2nd Radio Officer Jack Waters writes from his ship "We have at last reached the first decent part of our voyage. The third and I went to the Church here on Sunday and it was just like home, as nearly all the people here are British. I had a letter from my brother, Jim in India and he said he was receiving the NLs alright. Things have been pretty quiet this trip apart from a few annoying subs. My kind regards to Jack Hodge, and Arthur Proctor. I have just received your Christmas card for which I thank you very much". (Jack Waters's letter was written on Sept 4th 1944, and the Christmas Card referred to was sent to him in November 1943. So it has done some travelling. This year's Christmas cards will be sent off next week),
Sgt Sandy Laing, Royal Marines, writes from his ship". Life is very quiet and uneventful just at present, but between a game of darts, cards and letter writing, and of course, work, time on board passed very happily and quickly. But news is very short. So I just send a line to thank you for everything you have done for me and assure you that I have not forgotten you".

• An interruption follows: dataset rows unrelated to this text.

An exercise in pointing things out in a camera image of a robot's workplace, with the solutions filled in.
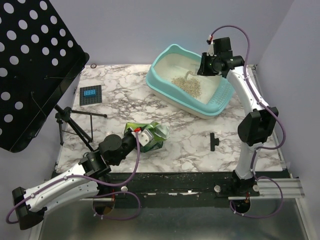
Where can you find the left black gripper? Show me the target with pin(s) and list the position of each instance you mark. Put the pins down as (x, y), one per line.
(129, 133)

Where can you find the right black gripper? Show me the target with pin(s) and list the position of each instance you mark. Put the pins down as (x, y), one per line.
(204, 64)

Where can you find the clear plastic scoop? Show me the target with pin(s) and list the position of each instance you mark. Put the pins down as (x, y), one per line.
(192, 70)

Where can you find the teal white litter box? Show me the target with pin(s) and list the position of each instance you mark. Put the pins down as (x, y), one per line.
(173, 77)

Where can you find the green litter bag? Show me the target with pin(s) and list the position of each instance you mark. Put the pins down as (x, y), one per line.
(159, 131)

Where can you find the black bag clip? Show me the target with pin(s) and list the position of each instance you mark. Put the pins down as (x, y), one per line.
(214, 141)

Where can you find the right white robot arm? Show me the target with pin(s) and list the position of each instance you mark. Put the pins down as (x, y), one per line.
(259, 121)

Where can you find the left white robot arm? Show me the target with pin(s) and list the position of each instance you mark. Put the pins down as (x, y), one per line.
(85, 179)

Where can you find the beige litter pellets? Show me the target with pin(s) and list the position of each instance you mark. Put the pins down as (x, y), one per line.
(190, 85)

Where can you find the dark grey lego baseplate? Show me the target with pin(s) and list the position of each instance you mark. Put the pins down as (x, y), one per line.
(93, 100)

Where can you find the black stand tripod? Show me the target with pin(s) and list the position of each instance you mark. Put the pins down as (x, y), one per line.
(64, 116)

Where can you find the blue lego brick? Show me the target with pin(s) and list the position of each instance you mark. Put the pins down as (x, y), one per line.
(89, 93)

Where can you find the black perforated music stand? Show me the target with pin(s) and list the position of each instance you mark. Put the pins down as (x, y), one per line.
(39, 60)

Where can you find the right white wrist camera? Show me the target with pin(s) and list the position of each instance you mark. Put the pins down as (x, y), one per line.
(210, 42)

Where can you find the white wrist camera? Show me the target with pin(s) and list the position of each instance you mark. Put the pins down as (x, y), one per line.
(210, 42)
(144, 136)

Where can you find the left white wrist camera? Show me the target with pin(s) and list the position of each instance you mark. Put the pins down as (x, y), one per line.
(144, 136)

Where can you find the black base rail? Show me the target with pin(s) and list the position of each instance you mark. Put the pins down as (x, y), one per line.
(179, 190)

Gunner Arthur Harrison writes from BLA "The 2nd, as you know, have been moving some just lately, and when at last our mail caught up to us we all had a pile of letters. It is grand to get the news from home and to receive the Parish Magazine. Well the war will soon be over and we shall be home, and I am sure we will come to our Church to thank God for all that He has done for us. We are getting some poor weather here, just like winter, but as you know, this country is always damp".
Dvr John Caunce airmails from CMF "I hope your Harvest went off alright. I think it will be the first time you have ever preached at your Harvest at night, unless I am mistaken. (No, you are not mistaken, John, and I did not preach this year, although I was present at Evensong, Mr Morris Vicar of St Cuthbert's, Preston, preached).I only hope that I could be there; anyway you can always rely upon me when I get back. We had a load of sea-mail today, but there was not anything for me. I wonder where all my parcels have got to. I have not had one for three months now. Give my love to all at home".
Dvr Sam Iddon, Hesketh Bank, writes from CMF "Once again I am back in the forward line and doing a fine job of work; most of the mains are out of order so it's our job to see that the boys never go short of water. I see by the NLs that there are a few Tarleton lads out here in Italy, but I have not had the luck to see any of them.